The Atlantic Itineraries of Afro-Caribbean Entrepreneur Catalina de los Santos, c.1590-1600
FAIN: FEL-289625-23
David Wheat
Michigan State University (East Lansing, MI 48824-3407)
Research and writing leading to a book on the social history of race and gender in the Afro-Caribbean Atlantic World of the 1590s.
This book retraces the remarkable itineraries of an Afro-Caribbean merchant and widow named Catalina de los Santos during the 1590s. After purchasing a 100-ton vessel in the Azores, she traveled aboard her ship to Seville and the Canary Islands in Spain's Indies fleet, returning to the Caribbean several years later.

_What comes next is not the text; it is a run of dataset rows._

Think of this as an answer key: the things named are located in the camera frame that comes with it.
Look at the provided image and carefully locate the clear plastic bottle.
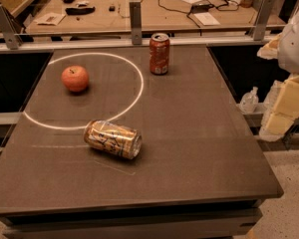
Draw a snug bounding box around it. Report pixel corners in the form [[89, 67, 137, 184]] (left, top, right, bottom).
[[239, 87, 259, 114]]

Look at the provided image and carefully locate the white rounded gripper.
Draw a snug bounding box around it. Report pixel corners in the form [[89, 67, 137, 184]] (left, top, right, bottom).
[[257, 10, 299, 136]]

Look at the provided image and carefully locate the left metal rail bracket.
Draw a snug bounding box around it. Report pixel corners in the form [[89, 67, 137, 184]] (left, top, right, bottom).
[[0, 4, 22, 50]]

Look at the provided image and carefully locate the wooden background desk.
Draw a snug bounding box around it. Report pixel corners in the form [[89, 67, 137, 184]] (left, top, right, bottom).
[[24, 0, 287, 38]]

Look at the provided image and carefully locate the white paper card left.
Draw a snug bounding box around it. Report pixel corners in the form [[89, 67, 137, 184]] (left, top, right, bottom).
[[35, 13, 65, 26]]

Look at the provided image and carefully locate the right metal rail bracket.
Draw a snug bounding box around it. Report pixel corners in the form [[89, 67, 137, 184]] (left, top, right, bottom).
[[251, 0, 275, 41]]

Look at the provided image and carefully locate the red soda can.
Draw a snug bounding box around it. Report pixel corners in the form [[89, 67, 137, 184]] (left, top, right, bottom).
[[149, 33, 170, 75]]

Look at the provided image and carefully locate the metal rail bracket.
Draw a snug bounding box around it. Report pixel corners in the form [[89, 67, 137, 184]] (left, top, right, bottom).
[[0, 4, 22, 50], [251, 0, 275, 41], [129, 1, 142, 45]]

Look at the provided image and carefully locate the white paper card right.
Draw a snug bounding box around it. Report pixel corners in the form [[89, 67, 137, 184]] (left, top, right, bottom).
[[194, 12, 219, 26]]

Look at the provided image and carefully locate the orange patterned soda can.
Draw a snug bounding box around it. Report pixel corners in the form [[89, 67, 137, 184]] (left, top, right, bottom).
[[84, 120, 142, 159]]

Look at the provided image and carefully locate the black cable on desk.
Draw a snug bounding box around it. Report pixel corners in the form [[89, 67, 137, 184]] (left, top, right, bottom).
[[156, 0, 240, 28]]

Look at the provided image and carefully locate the black power adapter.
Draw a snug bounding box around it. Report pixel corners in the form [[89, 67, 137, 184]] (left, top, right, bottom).
[[190, 2, 213, 14]]

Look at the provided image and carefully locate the small black object on desk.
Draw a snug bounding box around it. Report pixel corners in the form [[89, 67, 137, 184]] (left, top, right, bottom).
[[109, 5, 116, 12]]

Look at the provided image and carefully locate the middle metal rail bracket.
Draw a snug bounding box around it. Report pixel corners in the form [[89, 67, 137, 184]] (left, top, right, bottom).
[[129, 1, 142, 45]]

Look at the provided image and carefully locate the black device on desk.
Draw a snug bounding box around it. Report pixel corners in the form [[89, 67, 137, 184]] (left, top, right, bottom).
[[65, 7, 96, 16]]

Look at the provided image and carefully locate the white paper card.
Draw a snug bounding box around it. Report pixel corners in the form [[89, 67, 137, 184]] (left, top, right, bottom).
[[194, 12, 219, 26], [35, 13, 65, 26]]

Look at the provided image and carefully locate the red apple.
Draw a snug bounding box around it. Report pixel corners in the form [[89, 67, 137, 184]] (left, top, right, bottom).
[[61, 66, 89, 93]]

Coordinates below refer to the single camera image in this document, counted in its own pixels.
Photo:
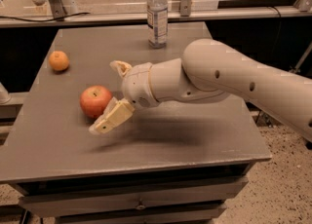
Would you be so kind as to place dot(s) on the top drawer with knob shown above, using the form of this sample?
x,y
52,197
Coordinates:
x,y
137,197

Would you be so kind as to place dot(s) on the grey drawer cabinet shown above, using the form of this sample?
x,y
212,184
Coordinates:
x,y
50,149

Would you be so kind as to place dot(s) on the clear plastic water bottle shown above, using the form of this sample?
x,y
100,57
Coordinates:
x,y
157,21

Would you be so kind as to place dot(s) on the red apple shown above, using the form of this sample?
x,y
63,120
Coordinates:
x,y
94,99

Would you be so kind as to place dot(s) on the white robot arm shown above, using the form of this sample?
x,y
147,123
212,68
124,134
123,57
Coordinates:
x,y
209,71

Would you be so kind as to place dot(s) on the orange fruit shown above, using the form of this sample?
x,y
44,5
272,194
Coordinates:
x,y
58,60

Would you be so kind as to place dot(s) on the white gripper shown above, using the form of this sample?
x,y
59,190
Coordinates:
x,y
136,84

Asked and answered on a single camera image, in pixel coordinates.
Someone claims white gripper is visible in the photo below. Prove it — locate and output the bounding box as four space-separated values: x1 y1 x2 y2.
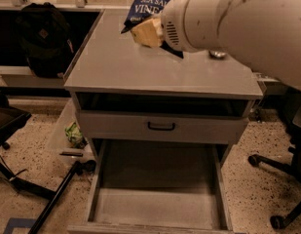
131 0 222 53

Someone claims blue chip bag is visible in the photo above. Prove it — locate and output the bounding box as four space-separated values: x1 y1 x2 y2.
121 0 183 58

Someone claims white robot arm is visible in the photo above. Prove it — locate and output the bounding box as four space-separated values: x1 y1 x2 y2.
132 0 301 91

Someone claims grey drawer cabinet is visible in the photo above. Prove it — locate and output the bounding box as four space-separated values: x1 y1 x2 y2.
63 9 264 234

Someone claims closed grey top drawer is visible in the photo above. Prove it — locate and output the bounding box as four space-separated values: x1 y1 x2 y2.
76 110 248 144

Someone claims green chip bag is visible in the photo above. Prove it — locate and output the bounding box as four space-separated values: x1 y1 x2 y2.
64 122 87 149

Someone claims open grey middle drawer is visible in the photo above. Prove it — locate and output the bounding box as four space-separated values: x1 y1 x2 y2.
67 140 234 234

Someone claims red soda can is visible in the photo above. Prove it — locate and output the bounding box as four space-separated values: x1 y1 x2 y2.
208 51 226 59

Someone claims black backpack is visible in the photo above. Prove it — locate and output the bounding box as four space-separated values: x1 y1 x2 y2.
15 3 77 78

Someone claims clear plastic bin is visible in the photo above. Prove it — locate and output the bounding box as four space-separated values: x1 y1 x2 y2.
47 99 94 165

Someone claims black office chair base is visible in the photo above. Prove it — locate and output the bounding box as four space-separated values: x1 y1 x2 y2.
247 91 301 230

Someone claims black stand left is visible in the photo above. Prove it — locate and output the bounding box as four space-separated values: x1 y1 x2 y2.
0 97 91 234

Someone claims black drawer handle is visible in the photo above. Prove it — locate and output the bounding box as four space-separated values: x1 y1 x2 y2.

As a transregional social history, this book uses her story to reconstruct the experiences of free women of African descent in the Greater Antilles, the Azores, and the Canary Islands during the second half of the sixteenth century. It emphasizes ways their lives were shaped by diverse forms of oceanic traffic that linked these archipelagos to one another and to Seville, and the influences that these women in turn exercised within their communities. In so doing, this book contributes to our understanding of the Caribbean, the Azores, and the Canary Islands in the late 1500s as interconnected spaces located at the center of multiple, overlapping maritime circuits.